_TASK DESCRIPTION:_ Quote verbatim the span of lines that begins the listing below and closes with the line containing "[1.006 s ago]".

___

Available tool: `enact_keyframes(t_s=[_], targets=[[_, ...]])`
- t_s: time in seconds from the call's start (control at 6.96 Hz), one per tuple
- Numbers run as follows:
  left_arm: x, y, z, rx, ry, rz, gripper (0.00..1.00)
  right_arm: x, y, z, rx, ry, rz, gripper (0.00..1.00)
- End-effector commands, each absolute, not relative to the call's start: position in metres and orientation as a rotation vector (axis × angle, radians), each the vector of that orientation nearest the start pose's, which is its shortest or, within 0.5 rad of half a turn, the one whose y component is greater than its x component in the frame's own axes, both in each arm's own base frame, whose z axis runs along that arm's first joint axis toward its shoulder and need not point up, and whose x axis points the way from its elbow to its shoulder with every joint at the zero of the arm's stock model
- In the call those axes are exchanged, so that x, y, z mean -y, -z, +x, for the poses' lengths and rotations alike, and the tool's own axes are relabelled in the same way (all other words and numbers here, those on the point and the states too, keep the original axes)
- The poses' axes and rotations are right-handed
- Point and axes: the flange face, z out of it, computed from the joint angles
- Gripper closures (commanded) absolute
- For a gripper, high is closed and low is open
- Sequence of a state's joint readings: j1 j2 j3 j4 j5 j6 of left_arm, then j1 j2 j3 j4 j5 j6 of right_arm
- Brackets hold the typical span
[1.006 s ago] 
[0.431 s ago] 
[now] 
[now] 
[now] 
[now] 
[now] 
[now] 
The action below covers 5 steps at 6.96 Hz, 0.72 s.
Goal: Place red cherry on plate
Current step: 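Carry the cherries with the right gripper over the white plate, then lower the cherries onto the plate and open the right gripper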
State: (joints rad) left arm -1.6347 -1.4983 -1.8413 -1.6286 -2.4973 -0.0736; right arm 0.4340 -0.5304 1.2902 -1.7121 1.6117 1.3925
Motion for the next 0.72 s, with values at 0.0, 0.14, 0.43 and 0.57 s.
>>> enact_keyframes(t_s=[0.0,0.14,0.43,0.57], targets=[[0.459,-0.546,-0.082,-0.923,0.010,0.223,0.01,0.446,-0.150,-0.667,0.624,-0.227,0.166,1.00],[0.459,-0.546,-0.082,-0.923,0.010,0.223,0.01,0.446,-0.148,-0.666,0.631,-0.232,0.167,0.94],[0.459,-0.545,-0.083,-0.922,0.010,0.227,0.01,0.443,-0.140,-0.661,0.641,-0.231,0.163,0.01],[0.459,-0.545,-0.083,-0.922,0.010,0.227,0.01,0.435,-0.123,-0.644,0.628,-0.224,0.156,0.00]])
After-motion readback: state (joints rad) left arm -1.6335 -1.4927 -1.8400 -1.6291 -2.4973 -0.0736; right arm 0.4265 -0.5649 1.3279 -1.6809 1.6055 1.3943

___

_SOLUTION FOR THIS PROBLEM:_
Available tool: `enact_keyframes(t_s=[_], targets=[[_, ...]])`
- t_s: time in seconds from the call's start (control at 6.96 Hz), one per tuple
- Numbers run as follows:
  left_arm: x, y, z, rx, ry, rz, gripper (0.00..1.00)
  right_arm: x, y, z, rx, ry, rz, gripper (0.00..1.00)
- End-effector commands, each absolute, not relative to the call's start: position in metres and orientation as a rotation vector (axis × angle, radians), each the vector of that orientation nearest the start pose's, which is its shortest or, within 0.5 rad of half a turn, the one whose y component is greater than its x component in the frame's own axes, both in each arm's own base frame, whose z axis runs along that arm's first joint axis toward its shoulder and need not point up, and whose x axis points the way from its elbow to its shoulder with every joint at the zero of the arm's stock model
- In the call those axes are exchanged, so that x, y, z mean -y, -z, +x, for the poses' lengths and rotations alike, and the tool's own axes are relabelled in the same way (all other words and numbers here, those on the point and the states too, keep the original axes)
- The poses' axes and rotations are right-handed
- Point and axes: the flange face, z out of it, computed from the joint angles
- Gripper closures (commanded) absolute
- For a gripper, high is closed and low is open
- Sequence of a state's joint readings: j1 j2 j3 j4 j5 j6 of left_arm, then j1 j2 j3 j4 j5 j6 of right_arm
- Brackets hold the typical span
[1.006 s ago] 

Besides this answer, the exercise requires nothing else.